**Task to carry out:** The whole listing, please: repeat it exactly, with the pictures left out.

**Data block:**
┄┄┄┄┄┄

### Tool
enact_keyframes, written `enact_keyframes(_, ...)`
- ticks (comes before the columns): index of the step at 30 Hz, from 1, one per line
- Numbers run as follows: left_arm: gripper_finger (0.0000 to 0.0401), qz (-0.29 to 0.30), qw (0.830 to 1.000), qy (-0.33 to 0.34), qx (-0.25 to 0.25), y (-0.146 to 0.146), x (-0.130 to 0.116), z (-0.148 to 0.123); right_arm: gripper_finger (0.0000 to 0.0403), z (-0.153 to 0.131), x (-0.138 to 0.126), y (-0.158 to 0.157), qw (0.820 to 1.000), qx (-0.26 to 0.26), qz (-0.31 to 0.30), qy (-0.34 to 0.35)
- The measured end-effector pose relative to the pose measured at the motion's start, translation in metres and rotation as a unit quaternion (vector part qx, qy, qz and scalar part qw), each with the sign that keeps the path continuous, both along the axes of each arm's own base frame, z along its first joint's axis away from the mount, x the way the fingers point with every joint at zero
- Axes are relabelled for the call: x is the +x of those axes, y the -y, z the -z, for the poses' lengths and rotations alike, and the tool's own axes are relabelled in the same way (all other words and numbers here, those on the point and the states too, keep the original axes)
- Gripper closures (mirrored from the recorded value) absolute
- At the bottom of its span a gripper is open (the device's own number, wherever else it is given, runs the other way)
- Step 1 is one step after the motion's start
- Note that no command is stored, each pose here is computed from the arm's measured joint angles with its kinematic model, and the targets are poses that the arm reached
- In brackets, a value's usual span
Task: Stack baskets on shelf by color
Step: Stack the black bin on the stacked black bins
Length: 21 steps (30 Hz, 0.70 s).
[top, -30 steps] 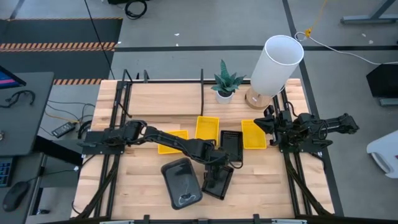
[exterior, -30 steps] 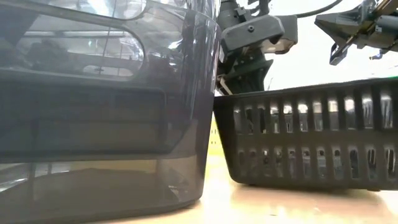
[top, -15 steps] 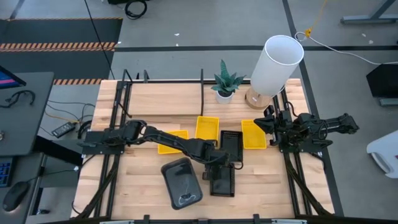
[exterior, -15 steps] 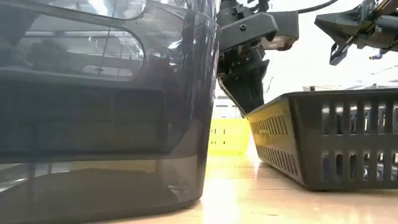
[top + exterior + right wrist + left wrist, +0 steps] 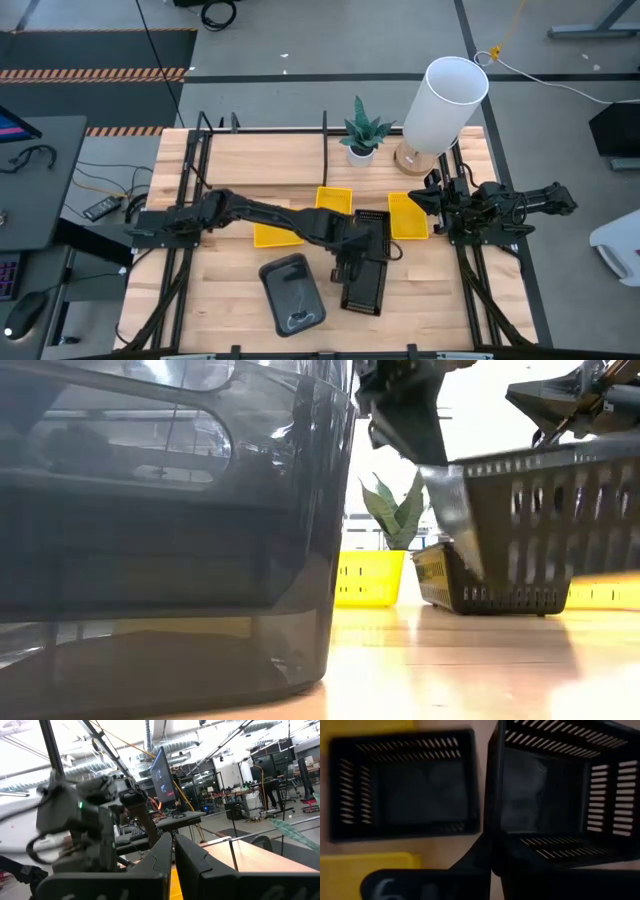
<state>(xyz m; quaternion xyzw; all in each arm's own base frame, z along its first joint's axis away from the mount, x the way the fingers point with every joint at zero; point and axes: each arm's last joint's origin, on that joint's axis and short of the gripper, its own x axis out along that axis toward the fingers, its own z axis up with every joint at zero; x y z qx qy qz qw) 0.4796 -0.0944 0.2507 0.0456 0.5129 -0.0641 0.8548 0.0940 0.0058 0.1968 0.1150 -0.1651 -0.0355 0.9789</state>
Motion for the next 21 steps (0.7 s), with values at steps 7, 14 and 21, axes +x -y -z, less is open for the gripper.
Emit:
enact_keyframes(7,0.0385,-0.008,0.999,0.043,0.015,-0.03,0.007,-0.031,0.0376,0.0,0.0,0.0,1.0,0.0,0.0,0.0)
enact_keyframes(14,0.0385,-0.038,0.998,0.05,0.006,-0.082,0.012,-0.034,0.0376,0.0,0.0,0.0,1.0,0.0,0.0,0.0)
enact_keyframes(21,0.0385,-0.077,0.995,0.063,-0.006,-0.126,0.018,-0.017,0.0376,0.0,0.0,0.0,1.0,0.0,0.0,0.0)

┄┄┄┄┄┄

**Solution to this task:**
### Tool
enact_keyframes, written `enact_keyframes(_, ...)`
- ticks (comes before the columns): index of the step at 30 Hz, from 1, one per line
- Numbers run as follows: left_arm: gripper_finger (0.0000 to 0.0401), qz (-0.29 to 0.30), qw (0.830 to 1.000), qy (-0.33 to 0.34), qx (-0.25 to 0.25), y (-0.146 to 0.146), x (-0.130 to 0.116), z (-0.148 to 0.123); right_arm: gripper_finger (0.0000 to 0.0403), z (-0.153 to 0.131), x (-0.138 to 0.126), y (-0.158 to 0.157), qw (0.820 to 1.000), qx (-0.26 to 0.26), qz (-0.31 to 0.30), qy (-0.34 to 0.35)
- The measured end-effector pose relative to the pose measured at the motion's start, translation in metres and rotation as a unit quaternion (vector part qx, qy, qz and scalar part qw), each with the sign that keeps the path continuous, both along the axes of each arm's own base frame, z along its first joint's axis away from the mount, x the way the fingers point with every joint at zero
- Axes are relabelled for the call: x is the +x of those axes, y the -y, z the -z, for the poses' lengths and rotations alike, and the tool's own axes are relabelled in the same way (all other words and numbers here, those on the point and the states too, keep the original axes)
- Gripper closures (mirrored from the recorded value) absolute
- At the bottom of its span a gripper is open (the device's own number, wherever else it is given, runs the other way)
- Step 1 is one step after the motion's start
- Note that no command is stored, each pose here is computed from the arm's measured joint angles with its kinematic model, and the targets are poses that the arm reached
- In brackets, a value's usual span
Task: Stack baskets on shelf by color
Step: Stack the black bin on the stacked black bins
Length: 21 steps (30 Hz, 0.70 s).
[top, -30 steps] 
[exterior, -30 steps] 
[top, -15 steps] 
[exterior, -15 steps] 
[top + exterior + right wrist + left wrist, +0 steps] 
<state>(xyz m; quaternion xyzw; all in each arm's own base frame, z along its first joint's axis away from the mount, x the way the fingers point with every joint at zero; point and axes: each arm's last joint's origin, on that joint's axis and short of the gripper, its own x axis out along that axis toward the fingers, its own z axis up with every joint at zero; x y z qx qy qz qw) 0.4796 -0.0944 0.2507 0.0456 0.5129 -0.0641 0.8548 0.0940 0.0058 0.1968 0.1150 -0.1651 -0.0355 0.9789</state>
Motion for the next 21 steps (0.7 s), with values at steps 7, 14 and 21, axes +x -y -z, less is open for the gripper.
Emit:
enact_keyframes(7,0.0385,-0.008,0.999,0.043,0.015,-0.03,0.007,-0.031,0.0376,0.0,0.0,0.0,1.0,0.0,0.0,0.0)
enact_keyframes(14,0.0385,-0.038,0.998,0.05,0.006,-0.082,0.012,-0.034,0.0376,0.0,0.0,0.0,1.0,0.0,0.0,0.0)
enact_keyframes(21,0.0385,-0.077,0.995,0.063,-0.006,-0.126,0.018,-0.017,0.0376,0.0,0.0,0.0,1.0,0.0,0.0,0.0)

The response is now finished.